For months, I had a concept of what I wanted to write. I had developed the idea of a future history of the human race dependent upon consuming themselves to survive. Originally, I had thought at it would be the result of a devastating war that put the species on the brink of extinction. It wasn’t until later, that I came up with the GMO angle running wild, systematically wiping out all protein based biologically life on the planet.
Yet that didn’t help me decide on a specific story line. I wanted a story in which I would highlight a main character who would by the end, decide to be live roasted and her meat consumed by her family and close friends. I wanted the live roasting to be the character’s choice and not forced upon the character. Further, I wanted the other main characters to feel comfortable with consuming the meat of one who had been one of their own. I struggled over months to find a way to carry out that goal.

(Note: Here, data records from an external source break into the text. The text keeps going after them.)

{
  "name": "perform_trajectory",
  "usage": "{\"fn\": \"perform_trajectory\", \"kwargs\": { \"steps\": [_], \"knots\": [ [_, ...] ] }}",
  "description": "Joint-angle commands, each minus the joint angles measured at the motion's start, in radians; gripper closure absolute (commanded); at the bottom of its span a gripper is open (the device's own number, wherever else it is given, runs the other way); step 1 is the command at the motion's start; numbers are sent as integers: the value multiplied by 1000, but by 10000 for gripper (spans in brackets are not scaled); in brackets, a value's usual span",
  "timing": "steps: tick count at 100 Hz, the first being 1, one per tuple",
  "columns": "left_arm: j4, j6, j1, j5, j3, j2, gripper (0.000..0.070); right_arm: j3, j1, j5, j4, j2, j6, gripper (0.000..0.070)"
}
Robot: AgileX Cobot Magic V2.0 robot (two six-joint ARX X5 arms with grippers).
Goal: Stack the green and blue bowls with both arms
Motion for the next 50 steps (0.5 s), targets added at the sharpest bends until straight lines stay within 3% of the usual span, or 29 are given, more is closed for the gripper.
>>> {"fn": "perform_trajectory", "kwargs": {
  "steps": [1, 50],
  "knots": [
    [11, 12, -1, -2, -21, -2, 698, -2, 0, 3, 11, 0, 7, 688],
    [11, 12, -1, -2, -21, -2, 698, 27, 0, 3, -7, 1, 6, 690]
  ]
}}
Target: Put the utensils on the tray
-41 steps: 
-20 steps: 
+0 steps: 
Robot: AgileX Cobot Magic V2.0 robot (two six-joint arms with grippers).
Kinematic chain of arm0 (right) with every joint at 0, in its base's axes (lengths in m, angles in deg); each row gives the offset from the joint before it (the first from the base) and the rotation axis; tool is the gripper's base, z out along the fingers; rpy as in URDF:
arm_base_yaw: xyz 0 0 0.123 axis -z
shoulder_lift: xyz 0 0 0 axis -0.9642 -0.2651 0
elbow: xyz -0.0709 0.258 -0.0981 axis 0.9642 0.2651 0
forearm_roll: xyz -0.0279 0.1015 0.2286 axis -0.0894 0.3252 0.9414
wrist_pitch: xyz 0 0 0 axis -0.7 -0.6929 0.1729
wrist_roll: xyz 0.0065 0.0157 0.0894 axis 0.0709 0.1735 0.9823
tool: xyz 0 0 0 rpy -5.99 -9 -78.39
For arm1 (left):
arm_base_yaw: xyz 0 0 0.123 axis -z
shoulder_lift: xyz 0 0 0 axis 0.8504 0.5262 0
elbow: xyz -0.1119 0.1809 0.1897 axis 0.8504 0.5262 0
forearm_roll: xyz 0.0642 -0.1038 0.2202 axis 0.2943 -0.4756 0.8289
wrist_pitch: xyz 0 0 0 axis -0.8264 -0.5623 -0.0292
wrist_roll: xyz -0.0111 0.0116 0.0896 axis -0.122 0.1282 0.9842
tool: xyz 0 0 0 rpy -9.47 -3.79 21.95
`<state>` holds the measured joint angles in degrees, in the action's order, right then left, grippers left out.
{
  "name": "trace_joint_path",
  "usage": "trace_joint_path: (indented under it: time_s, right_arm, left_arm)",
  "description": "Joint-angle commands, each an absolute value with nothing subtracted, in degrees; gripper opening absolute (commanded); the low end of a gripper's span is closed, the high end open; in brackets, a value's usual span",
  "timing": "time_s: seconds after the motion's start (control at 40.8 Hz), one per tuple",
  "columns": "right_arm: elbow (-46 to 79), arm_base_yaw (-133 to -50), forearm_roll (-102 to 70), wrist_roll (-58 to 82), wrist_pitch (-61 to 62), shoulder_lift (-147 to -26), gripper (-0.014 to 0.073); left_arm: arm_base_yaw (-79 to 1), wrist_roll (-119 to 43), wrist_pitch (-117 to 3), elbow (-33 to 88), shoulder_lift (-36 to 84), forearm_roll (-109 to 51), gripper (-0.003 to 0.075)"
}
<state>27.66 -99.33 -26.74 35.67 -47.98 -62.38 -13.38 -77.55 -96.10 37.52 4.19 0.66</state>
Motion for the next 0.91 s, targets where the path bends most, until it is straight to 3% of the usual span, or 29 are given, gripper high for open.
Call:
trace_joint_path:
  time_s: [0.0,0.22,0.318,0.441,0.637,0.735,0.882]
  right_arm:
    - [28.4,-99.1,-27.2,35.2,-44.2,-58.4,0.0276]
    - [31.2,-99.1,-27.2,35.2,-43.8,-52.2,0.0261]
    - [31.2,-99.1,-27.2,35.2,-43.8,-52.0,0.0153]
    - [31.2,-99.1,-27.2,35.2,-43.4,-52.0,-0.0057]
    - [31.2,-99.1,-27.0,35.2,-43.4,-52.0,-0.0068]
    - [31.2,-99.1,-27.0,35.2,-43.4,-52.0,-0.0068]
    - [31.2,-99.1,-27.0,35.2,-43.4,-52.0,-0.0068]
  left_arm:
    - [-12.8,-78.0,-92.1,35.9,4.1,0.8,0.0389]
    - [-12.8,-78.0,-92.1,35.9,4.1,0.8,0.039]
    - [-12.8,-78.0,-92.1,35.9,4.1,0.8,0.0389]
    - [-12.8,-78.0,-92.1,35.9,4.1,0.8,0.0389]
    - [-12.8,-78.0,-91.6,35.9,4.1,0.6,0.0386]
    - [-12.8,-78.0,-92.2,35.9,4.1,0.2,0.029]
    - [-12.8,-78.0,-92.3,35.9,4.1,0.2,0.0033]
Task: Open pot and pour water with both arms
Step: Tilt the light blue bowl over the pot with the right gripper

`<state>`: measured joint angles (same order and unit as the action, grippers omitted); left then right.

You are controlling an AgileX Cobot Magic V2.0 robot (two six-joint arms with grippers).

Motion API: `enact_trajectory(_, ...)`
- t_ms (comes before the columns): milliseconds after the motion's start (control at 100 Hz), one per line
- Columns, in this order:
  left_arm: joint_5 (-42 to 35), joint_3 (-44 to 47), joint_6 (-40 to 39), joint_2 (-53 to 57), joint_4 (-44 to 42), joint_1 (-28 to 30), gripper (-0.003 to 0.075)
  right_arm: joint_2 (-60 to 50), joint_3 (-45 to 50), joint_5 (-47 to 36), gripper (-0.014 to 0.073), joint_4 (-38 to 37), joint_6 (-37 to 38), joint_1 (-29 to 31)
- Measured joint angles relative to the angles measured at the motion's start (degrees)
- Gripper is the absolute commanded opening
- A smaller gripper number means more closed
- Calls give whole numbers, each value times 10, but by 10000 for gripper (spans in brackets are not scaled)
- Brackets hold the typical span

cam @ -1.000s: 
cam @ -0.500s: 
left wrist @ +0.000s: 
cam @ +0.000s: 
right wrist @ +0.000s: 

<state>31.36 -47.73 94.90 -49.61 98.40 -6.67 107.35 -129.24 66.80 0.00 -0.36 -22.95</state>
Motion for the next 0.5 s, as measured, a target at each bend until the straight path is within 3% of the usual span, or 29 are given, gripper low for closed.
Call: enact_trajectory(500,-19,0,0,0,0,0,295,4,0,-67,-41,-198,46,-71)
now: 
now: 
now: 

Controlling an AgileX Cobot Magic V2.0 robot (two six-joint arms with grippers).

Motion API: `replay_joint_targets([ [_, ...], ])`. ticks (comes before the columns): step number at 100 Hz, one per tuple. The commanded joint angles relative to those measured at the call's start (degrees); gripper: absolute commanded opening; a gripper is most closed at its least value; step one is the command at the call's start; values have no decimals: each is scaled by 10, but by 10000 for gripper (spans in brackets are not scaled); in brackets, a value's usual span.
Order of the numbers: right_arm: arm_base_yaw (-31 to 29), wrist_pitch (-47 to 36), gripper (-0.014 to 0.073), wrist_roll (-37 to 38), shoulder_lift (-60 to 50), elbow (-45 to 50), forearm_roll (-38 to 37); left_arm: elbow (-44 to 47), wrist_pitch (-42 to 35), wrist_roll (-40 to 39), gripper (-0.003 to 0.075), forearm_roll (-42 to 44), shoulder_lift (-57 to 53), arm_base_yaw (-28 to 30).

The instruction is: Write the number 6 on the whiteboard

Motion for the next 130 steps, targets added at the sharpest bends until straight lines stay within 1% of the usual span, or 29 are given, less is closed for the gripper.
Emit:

In that time, I wrote draft after draft but none of them spoke to me. Then one day, while sitting on my deck, enjoying roasting under the summer afternoon sun, the phrase ‘The Taste of Honey’ hit me. It was a eureka moment. As I reflected upon the phrase, I decided immediately that it would be the title of the story.
Now, at that time, I wasn’t even thinking about publishing the story. I just wanted to write it. Now that I had a title, the rest of the story came together in a flash. Within minutes, I was furiously writing notes, capturing thoughts and ideas before they flashed out of existence. For me, it was a race to document the ideas, never mind whether I would use them all.
A couple of hours later, I had a clear concept of what I wanted to write and I began writing anew. Honey was not only to be the subject of the title but she would be a main character in the story.
It was a journey of self discovery, of retrospection and of desire. Desire in the sense of curiosity of seeing the story come to its conclusion. I knew what I wanted to write but I wanted to see it written on paper. The story took on a life of its own and before I knew it, it was no longer a short story but a full length novel.